## WHAT TO WORK ON:
Print the lines that start the entries and continue through the one holding "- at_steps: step", please, exactly and with the pictures omitted.

-- PROVIDED RECORDS follows --

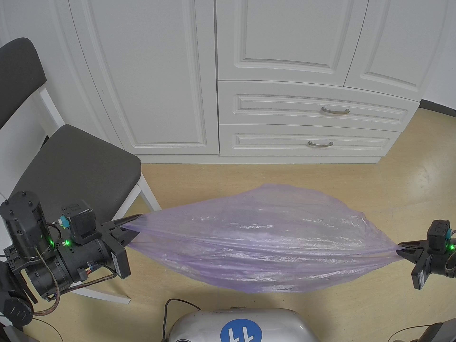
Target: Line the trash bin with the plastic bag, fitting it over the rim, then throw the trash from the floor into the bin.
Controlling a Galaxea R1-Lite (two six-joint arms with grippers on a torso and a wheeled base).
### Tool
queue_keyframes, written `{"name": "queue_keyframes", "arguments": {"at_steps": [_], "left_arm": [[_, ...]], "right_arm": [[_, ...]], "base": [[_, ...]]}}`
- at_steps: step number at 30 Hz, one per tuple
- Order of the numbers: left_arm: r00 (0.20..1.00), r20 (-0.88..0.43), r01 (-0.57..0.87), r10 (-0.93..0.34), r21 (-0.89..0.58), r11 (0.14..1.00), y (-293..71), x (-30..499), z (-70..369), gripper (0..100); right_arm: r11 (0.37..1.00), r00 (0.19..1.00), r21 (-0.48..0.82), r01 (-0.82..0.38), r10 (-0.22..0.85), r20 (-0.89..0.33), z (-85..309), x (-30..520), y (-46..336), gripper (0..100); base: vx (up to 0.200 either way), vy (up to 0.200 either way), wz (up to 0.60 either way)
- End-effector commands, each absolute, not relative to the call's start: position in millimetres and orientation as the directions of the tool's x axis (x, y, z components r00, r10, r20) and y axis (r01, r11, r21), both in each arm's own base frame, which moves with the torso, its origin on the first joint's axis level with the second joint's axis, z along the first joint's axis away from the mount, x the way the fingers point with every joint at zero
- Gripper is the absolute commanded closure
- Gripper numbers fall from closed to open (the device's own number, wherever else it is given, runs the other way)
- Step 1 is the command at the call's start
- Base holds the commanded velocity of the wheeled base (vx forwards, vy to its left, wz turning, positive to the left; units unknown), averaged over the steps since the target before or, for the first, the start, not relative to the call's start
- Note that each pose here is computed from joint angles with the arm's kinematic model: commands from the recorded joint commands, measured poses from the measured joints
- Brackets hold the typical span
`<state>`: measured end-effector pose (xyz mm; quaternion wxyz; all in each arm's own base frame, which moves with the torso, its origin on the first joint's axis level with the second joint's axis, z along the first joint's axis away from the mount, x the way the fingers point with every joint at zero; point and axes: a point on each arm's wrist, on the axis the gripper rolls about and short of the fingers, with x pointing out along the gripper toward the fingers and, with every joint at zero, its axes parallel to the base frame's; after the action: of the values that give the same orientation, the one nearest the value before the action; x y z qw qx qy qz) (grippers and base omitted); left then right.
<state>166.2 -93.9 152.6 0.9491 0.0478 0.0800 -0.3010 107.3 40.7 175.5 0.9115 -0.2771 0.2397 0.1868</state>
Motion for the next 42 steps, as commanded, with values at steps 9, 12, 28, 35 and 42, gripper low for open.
{"name": "queue_keyframes", "arguments": {"at_steps": [9,12,28,35,42], "left_arm": [[0.809,-0.167,0.576,-0.563,0.039,0.817,-89.1,165.6,155.1,100],[0.813,-0.167,0.571,-0.558,0.041,0.82,-88.3,166.5,155.2,100],[0.722,-0.183,0.683,-0.667,0.034,0.73,-136.6,187.2,124.0,100],[0.689,-0.097,0.724,-0.718,0.047,0.688,-169.3,201.0,95.1,100],[0.629,-0.061,0.774,-0.775,-0.044,0.632,-185.5,186.9,103.6,100]], "right_arm": [[0.763,0.808,-0.432,-0.481,0.194,-0.557,170.5,107.3,39.4,100],[0.762,0.807,-0.434,-0.481,0.191,-0.559,169.9,107.5,39.1,100],[0.743,0.826,-0.457,-0.49,0.227,-0.516,152.4,167.6,67.7,100],[0.757,0.866,-0.44,-0.484,0.342,-0.364,135.6,187.0,95.0,100],[0.747,0.864,-0.435,-0.503,0.428,-0.263,117.1,189.2,123.1,100]], "base": [[0.0,0.0,0.0],[0.0,0.0,0.0],[0.0,0.0,0.0],[0.0,0.0,0.0],[0.0,0.0,0.0]]}}
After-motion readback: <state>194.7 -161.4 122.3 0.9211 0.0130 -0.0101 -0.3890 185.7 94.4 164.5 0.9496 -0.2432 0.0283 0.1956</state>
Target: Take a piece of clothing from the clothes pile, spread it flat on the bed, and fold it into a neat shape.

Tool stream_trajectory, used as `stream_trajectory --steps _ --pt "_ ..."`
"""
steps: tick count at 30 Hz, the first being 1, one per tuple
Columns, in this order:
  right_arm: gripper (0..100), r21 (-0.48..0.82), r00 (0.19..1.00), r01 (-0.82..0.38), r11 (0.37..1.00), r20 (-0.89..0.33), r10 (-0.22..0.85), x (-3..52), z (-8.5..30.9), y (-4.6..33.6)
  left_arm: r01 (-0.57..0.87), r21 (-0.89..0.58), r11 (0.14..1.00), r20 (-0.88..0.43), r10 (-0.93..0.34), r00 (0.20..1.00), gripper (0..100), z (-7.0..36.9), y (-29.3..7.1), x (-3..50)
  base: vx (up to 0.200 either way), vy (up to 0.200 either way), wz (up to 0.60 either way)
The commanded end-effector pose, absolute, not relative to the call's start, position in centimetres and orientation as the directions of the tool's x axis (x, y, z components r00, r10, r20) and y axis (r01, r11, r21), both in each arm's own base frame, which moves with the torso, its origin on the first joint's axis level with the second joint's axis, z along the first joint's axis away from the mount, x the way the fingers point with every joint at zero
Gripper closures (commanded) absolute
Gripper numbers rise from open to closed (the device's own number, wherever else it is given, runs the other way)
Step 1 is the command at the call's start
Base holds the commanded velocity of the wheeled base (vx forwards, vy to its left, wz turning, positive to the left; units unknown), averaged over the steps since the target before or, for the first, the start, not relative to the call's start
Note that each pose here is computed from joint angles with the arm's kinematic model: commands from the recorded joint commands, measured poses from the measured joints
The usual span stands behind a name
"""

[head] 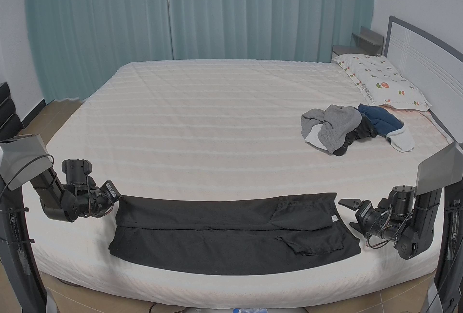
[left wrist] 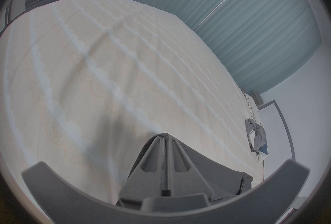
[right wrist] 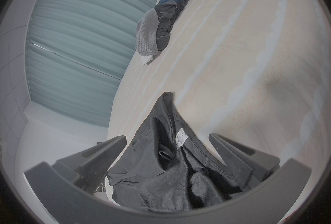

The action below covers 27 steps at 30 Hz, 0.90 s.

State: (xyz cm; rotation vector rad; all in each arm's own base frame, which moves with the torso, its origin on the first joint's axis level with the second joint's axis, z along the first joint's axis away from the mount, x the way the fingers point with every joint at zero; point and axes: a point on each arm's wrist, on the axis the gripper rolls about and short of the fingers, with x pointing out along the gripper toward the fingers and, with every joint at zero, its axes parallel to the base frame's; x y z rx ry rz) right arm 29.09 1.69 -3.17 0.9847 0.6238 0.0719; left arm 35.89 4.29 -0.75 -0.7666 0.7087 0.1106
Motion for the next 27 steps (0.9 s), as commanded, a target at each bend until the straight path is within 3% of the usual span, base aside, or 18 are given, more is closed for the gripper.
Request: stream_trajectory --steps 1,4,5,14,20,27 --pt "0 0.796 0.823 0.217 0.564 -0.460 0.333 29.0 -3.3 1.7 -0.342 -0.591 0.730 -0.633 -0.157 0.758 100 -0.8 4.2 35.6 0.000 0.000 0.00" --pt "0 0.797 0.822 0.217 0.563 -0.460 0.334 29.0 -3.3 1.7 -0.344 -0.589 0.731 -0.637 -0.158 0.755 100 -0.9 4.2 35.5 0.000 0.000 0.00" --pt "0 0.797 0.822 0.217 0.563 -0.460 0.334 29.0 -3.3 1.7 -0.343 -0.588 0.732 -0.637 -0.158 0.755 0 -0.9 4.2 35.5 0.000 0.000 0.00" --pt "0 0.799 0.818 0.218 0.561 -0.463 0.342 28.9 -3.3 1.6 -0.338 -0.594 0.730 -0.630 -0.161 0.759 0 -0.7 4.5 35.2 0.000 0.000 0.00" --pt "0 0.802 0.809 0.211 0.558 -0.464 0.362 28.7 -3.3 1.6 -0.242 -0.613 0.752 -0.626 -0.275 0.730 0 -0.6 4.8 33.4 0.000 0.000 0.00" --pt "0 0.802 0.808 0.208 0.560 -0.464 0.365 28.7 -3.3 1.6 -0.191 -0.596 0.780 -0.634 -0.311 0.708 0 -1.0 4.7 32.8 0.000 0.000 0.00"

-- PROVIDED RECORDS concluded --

## RESPONSE:
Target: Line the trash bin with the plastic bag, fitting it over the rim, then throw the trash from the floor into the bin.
Controlling a Galaxea R1-Lite (two six-joint arms with grippers on a torso and a wheeled base).
### Tool
queue_keyframes, written `{"name": "queue_keyframes", "arguments": {"at_steps": [_], "left_arm": [[_, ...]], "right_arm": [[_, ...]], "base": [[_, ...]]}}`
- at_steps: step number at 30 Hz, one per tuple

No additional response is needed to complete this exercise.